Researchers have used stem cell-derived neuronal organoids to study the effects of microgravity on the brain on the International Space Station (ISS). Neurons have been shown to develop more rapidly in space than on Earth, and future missions will seek to understand the causes. This is the first study of organoids associated with diseases such as multiple sclerosis and Parkinson’s on the ISS, with the aim of advancing neurodegenerative treatments.


Research on the International Space Station (ISS) seeks to understand how microgravity affects human health and explore its use to improve disease study and drug development. So far, studies have shown that microgravity alters muscles, bones, the immune system, and can influence balance and cognition.


Scientists at The New York Stem Cell Foundation Research Institute, USA, are studying how weightlessness on the International Space Station (ISS) affects the human body, especially the brain.


This is done to understand how these space conditions can impact our health and to explore new ways to treat diseases here on Earth.


They use models called organoids, which are tiny "mini-brains" created from human stem cells. These organoids are designed to mimic parts of the human brain, helping researchers study diseases like Parkinson's and multiple sclerosis.

The technique begins with the use of induced pluripotent stem cells (iPSCs), which are adult cells reprogrammed to an embryonic-like state. These cells have the ability to transform into any type of cell in the body.


In the lab, the researchers directed these iPSCs to become specific neurons associated with the cerebral cortex and substantia nigra of the brain, areas affected by diseases such as multiple sclerosis and Parkinson’s.

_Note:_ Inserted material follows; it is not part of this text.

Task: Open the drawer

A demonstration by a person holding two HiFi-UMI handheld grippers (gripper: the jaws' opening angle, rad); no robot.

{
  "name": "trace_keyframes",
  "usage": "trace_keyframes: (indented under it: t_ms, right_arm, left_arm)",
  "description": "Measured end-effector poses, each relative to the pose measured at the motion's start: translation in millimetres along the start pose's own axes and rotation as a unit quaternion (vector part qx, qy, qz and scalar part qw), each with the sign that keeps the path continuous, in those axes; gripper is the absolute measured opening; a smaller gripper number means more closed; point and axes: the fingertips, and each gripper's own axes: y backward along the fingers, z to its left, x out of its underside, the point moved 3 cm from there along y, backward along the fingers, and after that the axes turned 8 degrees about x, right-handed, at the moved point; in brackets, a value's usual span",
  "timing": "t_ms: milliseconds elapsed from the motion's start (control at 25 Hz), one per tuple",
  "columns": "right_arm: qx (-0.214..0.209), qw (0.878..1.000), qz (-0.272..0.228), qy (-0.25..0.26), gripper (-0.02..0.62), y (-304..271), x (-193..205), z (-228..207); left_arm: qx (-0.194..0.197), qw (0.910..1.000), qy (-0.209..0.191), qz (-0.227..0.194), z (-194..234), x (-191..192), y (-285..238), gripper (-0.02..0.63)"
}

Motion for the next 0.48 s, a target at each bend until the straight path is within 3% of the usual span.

These cells were then assembled into small, three-dimensional structures called organoids, which mimic basic aspects of the human brain.


To make the organoids more similar to the real brain, the scientists added microglia to some of them. Microglia are immune cells in the central nervous system that play a crucial role in defending the brain and regulating its health.


These cells were derived separately from the same iPSCs because they follow a different developmental process. The addition of microglia allowed the researchers to study the interactions between immune cells and neurons in microgravity conditions.


The organoids were grown in small tubes containing culture medium, a nutrient-rich liquid that keeps cells alive. This compact, sealed format was designed to avoid common problems in space, such as leaks caused by changes in gravity.


Each tube was carefully monitored for temperature and placed in special hardware for safe transport to the International Space Station (ISS). During the mission, the organoids remained in static culture, without nutrient exchange, for 30 days.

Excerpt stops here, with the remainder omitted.